Description-Behavior Mismatch

Medium
Confidence
96% confidence
Finding
This template goes well beyond continuity setup and authorizes broad autonomous behavior, including periodic checks, proactive outreach, and background maintenance. In an agent workspace, these instructions can expand the agent's authority without explicit task scoping, increasing the risk of privacy-invasive actions, unexpected external interactions, and persistence of behavior the user did not request.

Context-Inappropriate Capability

Medium
Confidence
98% confidence
Finding
The file explicitly instructs the agent to check email, calendar, social notifications, and weather on a recurring basis.
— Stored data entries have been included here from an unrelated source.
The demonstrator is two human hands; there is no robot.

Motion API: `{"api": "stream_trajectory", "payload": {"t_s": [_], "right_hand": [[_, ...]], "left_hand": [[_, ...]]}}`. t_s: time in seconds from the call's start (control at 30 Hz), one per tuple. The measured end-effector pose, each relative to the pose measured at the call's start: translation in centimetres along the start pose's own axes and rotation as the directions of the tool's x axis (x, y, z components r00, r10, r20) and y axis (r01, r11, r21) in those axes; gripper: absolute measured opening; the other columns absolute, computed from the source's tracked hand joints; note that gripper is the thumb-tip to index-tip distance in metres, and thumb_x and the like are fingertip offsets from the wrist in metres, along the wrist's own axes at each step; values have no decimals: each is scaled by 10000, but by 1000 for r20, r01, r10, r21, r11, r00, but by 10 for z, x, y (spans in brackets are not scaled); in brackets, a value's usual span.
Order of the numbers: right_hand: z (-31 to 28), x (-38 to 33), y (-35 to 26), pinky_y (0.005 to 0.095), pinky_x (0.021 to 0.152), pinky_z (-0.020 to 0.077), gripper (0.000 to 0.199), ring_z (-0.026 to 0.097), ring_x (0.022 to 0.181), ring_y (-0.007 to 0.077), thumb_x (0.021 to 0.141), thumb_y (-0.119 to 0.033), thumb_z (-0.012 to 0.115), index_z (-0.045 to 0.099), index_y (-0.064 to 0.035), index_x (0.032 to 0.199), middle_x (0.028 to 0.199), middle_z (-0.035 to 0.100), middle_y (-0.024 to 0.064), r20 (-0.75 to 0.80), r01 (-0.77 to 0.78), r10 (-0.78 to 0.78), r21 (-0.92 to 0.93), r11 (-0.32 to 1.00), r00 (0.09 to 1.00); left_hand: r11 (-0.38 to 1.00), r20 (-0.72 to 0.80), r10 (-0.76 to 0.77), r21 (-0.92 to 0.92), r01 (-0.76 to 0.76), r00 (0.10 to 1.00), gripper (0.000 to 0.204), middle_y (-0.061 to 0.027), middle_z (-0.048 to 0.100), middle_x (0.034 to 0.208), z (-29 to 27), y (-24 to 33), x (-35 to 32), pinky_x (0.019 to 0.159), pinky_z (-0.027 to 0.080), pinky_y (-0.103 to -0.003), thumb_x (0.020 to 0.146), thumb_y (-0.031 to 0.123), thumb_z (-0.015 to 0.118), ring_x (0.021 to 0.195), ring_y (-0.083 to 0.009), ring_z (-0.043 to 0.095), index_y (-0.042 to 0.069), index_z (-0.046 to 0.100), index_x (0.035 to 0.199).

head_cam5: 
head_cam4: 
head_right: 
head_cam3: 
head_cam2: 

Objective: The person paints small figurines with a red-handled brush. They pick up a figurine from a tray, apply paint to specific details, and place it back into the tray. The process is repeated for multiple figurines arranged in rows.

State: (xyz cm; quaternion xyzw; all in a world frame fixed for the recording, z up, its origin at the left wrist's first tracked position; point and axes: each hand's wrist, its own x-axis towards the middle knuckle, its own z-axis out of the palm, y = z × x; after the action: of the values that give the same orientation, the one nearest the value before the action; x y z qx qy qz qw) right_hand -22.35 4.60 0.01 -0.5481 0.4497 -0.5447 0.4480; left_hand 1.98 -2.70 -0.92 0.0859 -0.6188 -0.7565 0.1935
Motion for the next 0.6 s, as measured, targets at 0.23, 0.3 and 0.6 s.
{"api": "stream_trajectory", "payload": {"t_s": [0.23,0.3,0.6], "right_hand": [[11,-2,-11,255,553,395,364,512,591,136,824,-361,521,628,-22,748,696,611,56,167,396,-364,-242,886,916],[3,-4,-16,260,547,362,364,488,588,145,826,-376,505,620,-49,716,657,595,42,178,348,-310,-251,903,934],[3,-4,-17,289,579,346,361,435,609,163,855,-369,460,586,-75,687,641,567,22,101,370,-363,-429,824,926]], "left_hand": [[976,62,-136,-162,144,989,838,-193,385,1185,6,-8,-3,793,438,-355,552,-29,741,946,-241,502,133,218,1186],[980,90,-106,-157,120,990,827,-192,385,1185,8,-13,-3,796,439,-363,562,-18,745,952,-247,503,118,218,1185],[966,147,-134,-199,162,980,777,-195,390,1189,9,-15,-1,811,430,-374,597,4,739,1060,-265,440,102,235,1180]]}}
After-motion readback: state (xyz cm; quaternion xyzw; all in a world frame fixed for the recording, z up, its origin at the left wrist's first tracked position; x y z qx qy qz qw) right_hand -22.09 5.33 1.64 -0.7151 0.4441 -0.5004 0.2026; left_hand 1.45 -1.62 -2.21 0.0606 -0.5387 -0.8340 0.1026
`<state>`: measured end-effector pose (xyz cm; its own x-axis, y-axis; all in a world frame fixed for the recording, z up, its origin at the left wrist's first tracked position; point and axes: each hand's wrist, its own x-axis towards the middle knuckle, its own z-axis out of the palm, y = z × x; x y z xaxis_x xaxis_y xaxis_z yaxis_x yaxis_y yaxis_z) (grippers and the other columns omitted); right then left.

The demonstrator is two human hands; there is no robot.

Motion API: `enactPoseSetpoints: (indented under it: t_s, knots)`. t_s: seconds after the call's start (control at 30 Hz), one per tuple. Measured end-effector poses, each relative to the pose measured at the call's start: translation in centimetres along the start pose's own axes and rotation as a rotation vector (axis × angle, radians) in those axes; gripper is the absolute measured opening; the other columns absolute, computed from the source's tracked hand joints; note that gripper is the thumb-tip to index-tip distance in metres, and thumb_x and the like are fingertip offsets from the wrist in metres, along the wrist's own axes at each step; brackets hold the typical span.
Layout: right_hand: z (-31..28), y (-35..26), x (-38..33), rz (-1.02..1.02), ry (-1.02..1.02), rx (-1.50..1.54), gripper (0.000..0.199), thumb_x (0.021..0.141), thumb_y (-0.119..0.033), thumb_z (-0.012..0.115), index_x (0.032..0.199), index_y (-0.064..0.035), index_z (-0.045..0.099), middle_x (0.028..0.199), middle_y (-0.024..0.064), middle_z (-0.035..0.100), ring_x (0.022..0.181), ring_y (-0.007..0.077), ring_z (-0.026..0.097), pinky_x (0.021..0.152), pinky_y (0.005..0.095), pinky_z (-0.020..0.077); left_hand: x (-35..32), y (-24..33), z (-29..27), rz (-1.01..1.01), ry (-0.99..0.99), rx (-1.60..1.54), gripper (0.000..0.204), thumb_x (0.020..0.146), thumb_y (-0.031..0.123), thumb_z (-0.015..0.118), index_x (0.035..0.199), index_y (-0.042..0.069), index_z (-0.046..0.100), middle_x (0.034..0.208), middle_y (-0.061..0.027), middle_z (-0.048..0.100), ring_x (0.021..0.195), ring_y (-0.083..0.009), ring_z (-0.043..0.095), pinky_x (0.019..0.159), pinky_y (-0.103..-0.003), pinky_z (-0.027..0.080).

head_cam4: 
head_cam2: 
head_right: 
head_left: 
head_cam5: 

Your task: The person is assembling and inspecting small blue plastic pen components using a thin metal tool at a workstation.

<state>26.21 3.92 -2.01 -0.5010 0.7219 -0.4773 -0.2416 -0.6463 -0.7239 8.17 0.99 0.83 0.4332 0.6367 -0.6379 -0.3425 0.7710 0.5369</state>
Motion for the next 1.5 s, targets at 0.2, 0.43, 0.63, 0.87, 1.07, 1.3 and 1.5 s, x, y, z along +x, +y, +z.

Granting persistent monitoring of external services is dangerous because it normalizes access to sensitive accounts and can cause the agent to collect or act on personal data outside the user's immediate request.

Context-Inappropriate Capability

High
Confidence
99% confidence
Finding
The template authorizes the agent to 'commit and push your own changes' without asking, which permits autonomous local modification and remote publication. This is especially risky because push operations can leak sensitive data, publish unreviewed changes, or alter production-facing repositories without human approval.

Missing User Warnings

Medium
Confidence
89% confidence
Finding
The document instructs users to apply a runtime patch to a source tree, rebuild, and redeploy, but the nearby guidance does not prominently warn that these actions modify local software, may break installations, and should be preceded by backup/rollback steps. In a skill specifically designed to alter OpenClaw behavior, missing up-front warnings increase the chance of unsafe execution and unintended system changes.

Vague Triggers

Medium
Confidence
91% confidence
Finding
The manifest explicitly enables implicit invocation while the trigger behavior is only described in broad natural-language terms, making it easier for the skill to activate without clear user intent. In this skill's context, implicit activation is more concerning because the skill advertises installation actions and optional runtime patching, so an unexpected invocation could steer users toward code-modifying or environment-changing operations they did not clearly request.

Vague Triggers

Medium
Confidence
96% confidence
Finding
The example configuration enables elevated access and pairs it with placeholder-based trust selectors (`<CHANNEL_NAME>` and `<TRUSTED_SENDER_LABEL>`), which can be copied into production without a concrete, narrowly scoped allowlist. In the context of this skill, elevated execution is especially sensitive because `exec.security` is set to `full` and `ask` is `off`, so a misconfigured trust boundary could allow privileged command execution without interactive approval.

Missing User Warnings

Medium
Confidence
95% confidence
Finding
The 'First Run' section tells the agent to follow BOOTSTRAP.md and then delete it automatically. Even if intended as cleanup, this directs a destructive file operation without confirmation and could erase auditability, recovery material, or safety-relevant bootstrap instructions before the user can review them.

Missing User Warnings

Medium
Confidence
93% confidence
Finding
The rollback commands use `rsync --delete`, which will remove files from the target directories that are not present in the backup source. In an operational rollback guide, this is potentially destructive behavior, and the document does not explicitly warn operators that local changes or extra files under `dist/` and `dist/control-ui/` will be deleted during rollback.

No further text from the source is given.